There’s probably a connection between what I do and the philosophical and musical background of Vienna, but it’s not for me to say. There is a weighty backdrop here in terms of music and art: Nitsch, Freud and just look at the city, the population is smaller than it was a hundred years ago and for years we lived just up the road from the Iron Curtain so no industry or businesses ever came here. Yes, the city’s in color now but before it was in black and white. What’s more, the Viennese mentality is quite grim and melancholic; they have a very dark humor attributable to the recent history, a sort of “don’t get too positive because it’s probably going to get shit again” outlook. Essentially, this was a big country and now it’s a small country, with a history of right-wing nationalism which is very confusing because what is Austria, really? It’s some republic they managed to scrape back together from a former empire, from a monarchy. It’s not really a country. The main problem is that the older generation never really came to terms with what happened in the World War II because they felt it wasn’t their fault—as if they were conned into believing the great German Right was going to save them all. The difference between Vienna and Berlin, which also has a dark history, is that Berlin was totally destroyed during the war, and most of it has now been rebuilt. Vienna, in contrast, looks like a grand capital that’s lost its grandeur; a city with big ring roads and beautiful buildings built for an empire that simply no longer exists. How could it not have a weird effect?
Saturday: Learning about the unconscious from psychiatrist Elisabeth Skale, director of the Vienna Psychoanalytic Society
Elisabeth Skale is a trained neurologist, psychiatrist and current head of the Vienna Psychoanalytic Society, which was founded by Sigmund Freud and also included the likes of Carl Jung and Wilhelm Reich. Contrary to Vienna’s depictions in art and film, Skale does not connect the city with a particular psychogeographical interest in sexuality and perversion.

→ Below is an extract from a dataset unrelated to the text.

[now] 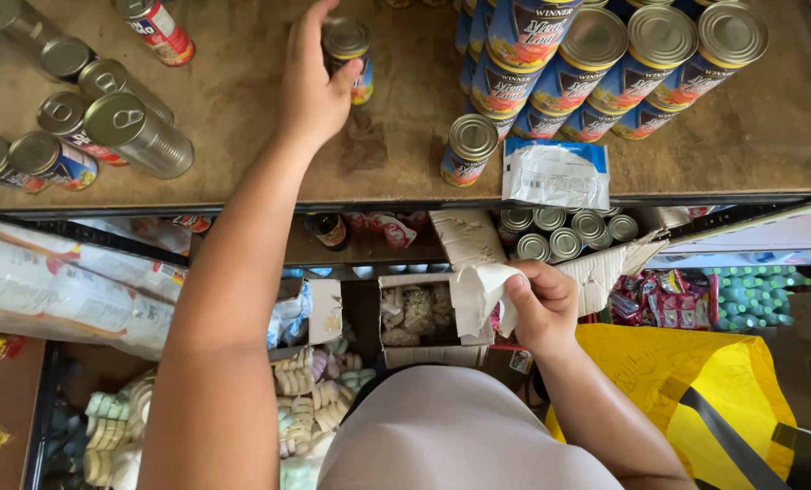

The Vienna Psychoanalytic Society was founded in 1908 by Sigmund Freud following the completion of his Interpretations of Dreams, probably his most well-known work. Originally it was just a small circle to discuss interesting aspects of psychoanalytic theory, although the idea soon became to found an international society in order to evangelize, so to speak. Naturally, the Society’s most formative years were pre-war, as many of the members of the society who were Jewish were forced into exile during the German annexation of Austria in 1938. Psychoanalysis as such was not allowed under Hitler, but the Nazis were intensely interested in psychotherapy as a means to create a new human being—to form the Übermensch.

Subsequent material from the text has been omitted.